Yes, I am a huge fan of big bar ends. They help a lot with climbing and long days especially in terms of overall comfort and enjoyment. Sure they add weight but I think the weight is worth it. Ultra light and narrow bars work for some people but I prefer a nice wide and extended grip.


----------



## fishrising (Mar 11, 2012)

So, I ordered:

Stan's ZTR Flow EX 29r wheels on Stan's 3.30 hubs, black spokes, red nipples
XT Brakes
XT Crank 180mm
Crank Bros Cobalt 11 Carbon Bar 9* 780mm
Crank Bros Egg Beater 3 pedals red

Saddle, stem and seat post to come after I ride it a bit and decide what I need to alter fit wise.


----------



## Doug S (Nov 7, 2007)

I would add a nice dropper post.


----------



## fishrising (Mar 11, 2012)

Stage 1 complete for my Specialized Carve SL SS!!!!!
XT Brakes 160r/180f
XT 180mm Cranks

Stage 2 coming soon (on order, to be delivered hopefully next week):
Stan's Flow Wheels
Crank Brothers Carbon Handle Bars
Crank Brothers Egg Beater 3 - Red

Stage 3 coming pretty darn soon (to be ordered, hopefully next week or week after):
Longer Stem with more rise (want my seat and bars on the same level plane)
Carbon seat post - mfg tbd (or thompson setback I have if it fits)
Red cog
Lighter seat
Red skewers and seat collar, Crank Brothers two stage


----------



## Gregon2wheels (Jan 17, 2013)

Check the Carve SS thread on this forum. Someone measured the 2013 Carve wheels and reported that they are only a few grams heavier than the Arch EXs. Race Golds (not rated for your weight or mine) would be a big savings.

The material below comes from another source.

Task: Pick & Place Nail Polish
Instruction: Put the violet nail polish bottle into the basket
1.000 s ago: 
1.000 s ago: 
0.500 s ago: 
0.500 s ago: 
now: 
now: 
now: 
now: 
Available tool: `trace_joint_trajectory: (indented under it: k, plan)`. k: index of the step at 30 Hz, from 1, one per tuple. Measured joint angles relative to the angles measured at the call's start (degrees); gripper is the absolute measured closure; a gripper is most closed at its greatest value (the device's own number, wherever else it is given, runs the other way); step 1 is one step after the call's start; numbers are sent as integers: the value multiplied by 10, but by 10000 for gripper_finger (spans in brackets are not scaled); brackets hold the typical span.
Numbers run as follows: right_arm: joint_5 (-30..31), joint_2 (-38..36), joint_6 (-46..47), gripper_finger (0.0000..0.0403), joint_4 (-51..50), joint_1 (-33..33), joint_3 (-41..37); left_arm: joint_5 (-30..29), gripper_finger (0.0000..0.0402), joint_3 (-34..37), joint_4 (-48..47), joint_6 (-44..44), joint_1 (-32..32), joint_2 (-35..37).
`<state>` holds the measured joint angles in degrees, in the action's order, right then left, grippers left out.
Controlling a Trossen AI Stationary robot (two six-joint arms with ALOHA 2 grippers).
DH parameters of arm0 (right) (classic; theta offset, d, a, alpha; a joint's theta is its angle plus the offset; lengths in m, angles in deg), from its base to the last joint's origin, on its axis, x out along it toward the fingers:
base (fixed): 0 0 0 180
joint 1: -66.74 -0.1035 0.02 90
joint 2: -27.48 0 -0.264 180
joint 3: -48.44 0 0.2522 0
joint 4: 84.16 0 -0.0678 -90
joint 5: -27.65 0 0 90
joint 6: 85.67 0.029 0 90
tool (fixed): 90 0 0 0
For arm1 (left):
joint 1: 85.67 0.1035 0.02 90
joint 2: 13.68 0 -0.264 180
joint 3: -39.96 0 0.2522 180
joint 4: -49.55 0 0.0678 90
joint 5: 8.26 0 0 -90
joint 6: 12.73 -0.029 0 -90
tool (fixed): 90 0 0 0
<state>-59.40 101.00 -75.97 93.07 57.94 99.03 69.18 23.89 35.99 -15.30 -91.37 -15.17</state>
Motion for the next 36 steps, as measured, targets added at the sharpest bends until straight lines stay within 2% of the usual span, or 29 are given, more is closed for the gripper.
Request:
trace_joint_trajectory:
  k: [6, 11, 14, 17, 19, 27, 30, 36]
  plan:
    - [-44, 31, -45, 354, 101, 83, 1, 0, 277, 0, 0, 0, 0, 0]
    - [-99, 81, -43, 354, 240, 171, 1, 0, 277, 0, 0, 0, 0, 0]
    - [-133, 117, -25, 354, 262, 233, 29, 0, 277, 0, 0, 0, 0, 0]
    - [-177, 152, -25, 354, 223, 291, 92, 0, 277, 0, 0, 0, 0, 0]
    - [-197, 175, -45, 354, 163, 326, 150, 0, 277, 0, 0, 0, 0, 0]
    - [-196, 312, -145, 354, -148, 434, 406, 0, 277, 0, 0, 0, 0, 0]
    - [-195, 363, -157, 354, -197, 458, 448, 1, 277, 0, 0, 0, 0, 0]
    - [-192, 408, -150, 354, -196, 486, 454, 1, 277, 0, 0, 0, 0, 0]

EDITED TO ADD: Since you've already ordered the new wheels, let us know what the old wheels weighed. Are you riding a 2013 or 2012?


----------



## fishrising (Mar 11, 2012)

This is a 2013. I am ordering a scale, so when it gets here I will weigh each tubed, stock wheel, with stock tires. And then I will weigh each tubeless, Arch, ardent 2.4 front, ardent 2.25 rear and see. Gonna be a week probably by time I can do that.

Got it on it for 9.2 miles, 1114ft climbing this morning, felt pretty good. 32x20 is a bit tougher for me to turn compared to the 33x22 I was used to. But I thinking jumping up to 180mm cranks from 175mm helped a bit.

I have dial in the tire pressure now.


----------



## OneBadWagon (Mar 29, 2007)

fishrising said:


> Nah, not another bike. I'm good for now.
> 
> Arch weight limit might be too close, good point. I haven't ordered them yet.


Don't listen to this. Unless you ride extremely rocky trails or jump to flat often, I wouldn't hesitate to ride the arches. I rode a set of Arches most of last year at ~280+ lbs, and I finally managed to fold one in a jacked up G-out (rigid fork, so the front wheel had nowhere to go, totally my fault). Replaced it with an Arch EX, and haven't had any further problems.


----------



## rideorange525 (Apr 1, 2013)

I'm in the process of building up some Flow's for mine as well. I wanted the weight of the Arch, but went with the Flow for the width and tire profile.


----------



## Speedster (Nov 30, 2006)

Some additional info here (Post #13): http://forums.mtbr.com/specialized/2013-carve-sl-singlespeed-812776-8.html#post9678803
Not sure if the OE wheel weight is different in 2012 but 13 is reasonably light. Mine weighs 20.65. Next to replace are cranks and cog.


----------



## fishrising (Mar 11, 2012)

Heh heh!


----------



## fishrising (Mar 11, 2012)

Stage 1 upgrades:
XT Brakes 160r/180f
XT 180mm Cranks

Stage 1 weight (for a XXL):


----------



## CB2 (May 7, 2006)

What did your C'dale weigh?


----------



## fishrising (Mar 11, 2012)

Haven't weighed it. I know who has it and I ride with him often. Next time in the parking lot I will weight it.


----------



## CB2 (May 7, 2006)

I know who rides it too.


----------



## fishrising (Mar 11, 2012)

Down another pound due to new Stan's flows tubeless wheels with 2.4 ardent up front and 2.25 ardent in the rear.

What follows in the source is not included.